2011 Fiscal Year Research-status Report
Project/Area Number |
23550137
|
Research Institution | Osaka University |
Principal Investigator |
橋爪 章仁 大阪大学, 理学(系)研究科(研究院), 准教授 (70294147)
|
Co-Investigator(Kenkyū-buntansha) |
佐藤 尚弘 大阪大学, 理学(系)研究科(研究院), 教授 (10196248)
|
Project Period (FY) |
2011-04-28 – 2014-03-31
|
Keywords | ホルモース反応 / 高分子ナノ構造体 / 両親媒性ブロック共重合体 / 両親媒性ランダム共重合体 / 逆ミセル / 架橋デンドリマー |
Research Abstract |
ホルモース反応とは、ホルムアルデヒドを塩基性条件下で加熱すると、ホルモースと呼ばれる糖と糖アルコールの複雑な混合物が得られる反応である。
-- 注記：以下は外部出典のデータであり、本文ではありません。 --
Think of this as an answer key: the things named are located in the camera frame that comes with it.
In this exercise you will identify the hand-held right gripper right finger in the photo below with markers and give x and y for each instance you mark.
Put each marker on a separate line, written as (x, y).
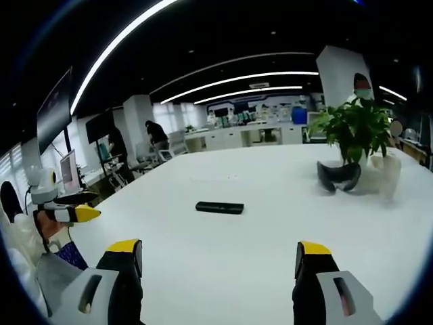
(313, 271)

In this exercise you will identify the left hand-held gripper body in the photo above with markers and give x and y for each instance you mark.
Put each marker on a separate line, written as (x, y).
(42, 186)

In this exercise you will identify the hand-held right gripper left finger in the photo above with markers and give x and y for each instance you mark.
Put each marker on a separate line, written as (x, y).
(113, 271)

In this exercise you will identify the black remote control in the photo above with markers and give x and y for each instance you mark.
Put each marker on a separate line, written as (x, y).
(220, 207)

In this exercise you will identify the person's left hand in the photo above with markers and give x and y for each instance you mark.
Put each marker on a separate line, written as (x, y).
(52, 230)

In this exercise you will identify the white desktop monitor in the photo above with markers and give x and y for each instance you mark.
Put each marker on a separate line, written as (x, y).
(70, 169)

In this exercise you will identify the black office chair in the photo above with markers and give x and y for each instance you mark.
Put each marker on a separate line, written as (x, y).
(10, 199)

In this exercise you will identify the blue patterned cloth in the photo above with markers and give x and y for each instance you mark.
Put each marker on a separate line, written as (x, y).
(72, 255)

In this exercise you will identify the black screen on stand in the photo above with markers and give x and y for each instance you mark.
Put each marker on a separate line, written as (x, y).
(98, 128)

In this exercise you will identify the large hanging black screen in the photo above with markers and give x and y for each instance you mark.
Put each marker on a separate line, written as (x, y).
(54, 111)

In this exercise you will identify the black headset goggles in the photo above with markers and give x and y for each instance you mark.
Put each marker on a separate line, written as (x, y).
(338, 176)

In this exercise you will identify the white office chair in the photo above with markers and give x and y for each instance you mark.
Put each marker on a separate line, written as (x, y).
(176, 142)

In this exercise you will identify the translucent plastic bag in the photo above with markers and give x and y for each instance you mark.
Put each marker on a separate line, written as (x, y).
(387, 176)

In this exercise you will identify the green potted plant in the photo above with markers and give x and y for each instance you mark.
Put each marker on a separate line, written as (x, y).
(355, 128)

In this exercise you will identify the white counter cabinets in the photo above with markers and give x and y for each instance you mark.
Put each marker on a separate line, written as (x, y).
(250, 133)

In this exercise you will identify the long ceiling light strip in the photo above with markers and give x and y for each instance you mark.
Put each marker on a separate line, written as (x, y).
(111, 50)

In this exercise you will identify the blue bin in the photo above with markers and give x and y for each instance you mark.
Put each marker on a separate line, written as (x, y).
(299, 115)

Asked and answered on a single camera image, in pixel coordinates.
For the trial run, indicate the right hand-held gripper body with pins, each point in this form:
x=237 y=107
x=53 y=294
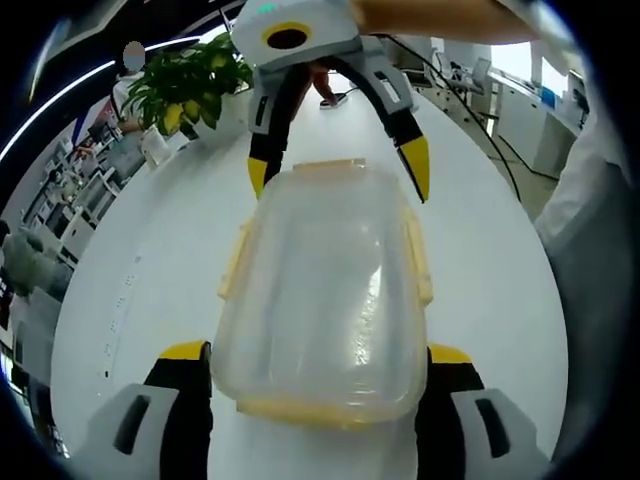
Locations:
x=325 y=20

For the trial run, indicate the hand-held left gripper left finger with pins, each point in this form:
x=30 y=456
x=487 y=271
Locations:
x=135 y=430

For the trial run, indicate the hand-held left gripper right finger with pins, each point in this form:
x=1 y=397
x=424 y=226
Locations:
x=480 y=430

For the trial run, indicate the clear container with yellow clips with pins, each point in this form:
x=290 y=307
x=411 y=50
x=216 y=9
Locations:
x=325 y=290

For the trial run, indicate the person's right hand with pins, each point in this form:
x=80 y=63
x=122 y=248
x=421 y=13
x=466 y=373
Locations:
x=321 y=82

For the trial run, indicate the dark smartphone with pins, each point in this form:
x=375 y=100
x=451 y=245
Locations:
x=335 y=102

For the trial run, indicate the green potted plant white pot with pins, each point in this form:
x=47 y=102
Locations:
x=185 y=85

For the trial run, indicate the white paper cup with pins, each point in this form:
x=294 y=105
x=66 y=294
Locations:
x=154 y=145

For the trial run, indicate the white office cabinet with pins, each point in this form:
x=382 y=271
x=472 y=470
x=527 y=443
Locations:
x=540 y=120

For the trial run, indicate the long ceiling light strip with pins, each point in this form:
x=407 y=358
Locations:
x=75 y=95

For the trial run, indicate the person's white shirt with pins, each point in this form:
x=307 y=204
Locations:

ホルモース反応を選択的に進行させる試みが行われてきたが、ホルモース反応による有用な糖の選択的な合成は未だに達成されていない。本研究課題では、ホルモース反応を高分子ナノ構造体によって制御し、有用な糖を選択的に合成することを目的としている。今年度は、研究実施計画に基づいて、ホルモース反応の制御のために用いる高分子ナノ構造体の合成とキャラクタリゼーションに焦点を絞り、研究を行った。いくつかのモノマーから両親媒性ブロック共重合体、および、両親媒性ランダム共重合体を合成し、それらのポリマーが形成するナノ構造体の構造について詳細に調査した。ポリスチレンとポリ(N-イソプロピルアクリルアミド) (NIPAM) からなる両親媒性ブロック共重合体 (PS-PN) を合成した。得られたPS-PNは、1,2-ジクロロエタン中で水を取り込んで逆ミセルを形成することを見出し、その逆ミセルの構造を光散乱測定によって調査した。形成された逆ミセルは水を含んだナノメーターサイズのコアを有し、共重合体のブロック鎖長に依存して、比較的大きな水層を有する逆ミセル、あるいは、星形逆ミセルとなることが明らかとなった。これらの逆ミセルは温度上昇によって崩壊することも分かった。また、NIPAMとN,N'-ジイソプロピルフマルアミド (DIPAM) のランダム共重合体の合成を行い、その水溶液の相挙動についても詳細に調査した。DIPFAM含量の増加とともに、曇点が低下することがわかった。また、ホルモース反応で生成する糖の安定化を期待し、ボロン酸残基を有する架橋デンドリマーを、第三世代ポリグリセロールデンドロンを用いて合成した。
|
Current Status of Research Progress |
Current Status of Research Progress
2: Research has progressed on the whole more than it was originally planned.
Reason
今年度は、研究実施計画に基づき、高分子ナノ構造体の合成に焦点を絞って遂行した。PS-PNを用いることによって、これまで報告例の少なかったナノメーターサイズの水層を内部に有する高分子逆ミセルの形成が確認された。このナノメーターサイズの水層は、ホルモース反応場として有用であることが期待される。また、架橋デンドリマーの合成も順調に進捗している。
|
Strategy for Future Research Activity |
今後は、これまでに合成した高分子ナノ構造体を用いてホルモース反応を行う。また、比較のために低分子逆ミセルを用いたホルモース反応も行う予定である。さらに、新たな高分子ナノ構造体の合成とキャラクタリゼーションを引き続き行う。
|
Expenditure Plans for the Next FY Research Funding |
次年度の研究費は、ホルモース反応の実施・分析のため消耗品の購入、高分子ナノ構造体合成のための消耗品の購入と成果発表のための国内旅費として使用する予定である。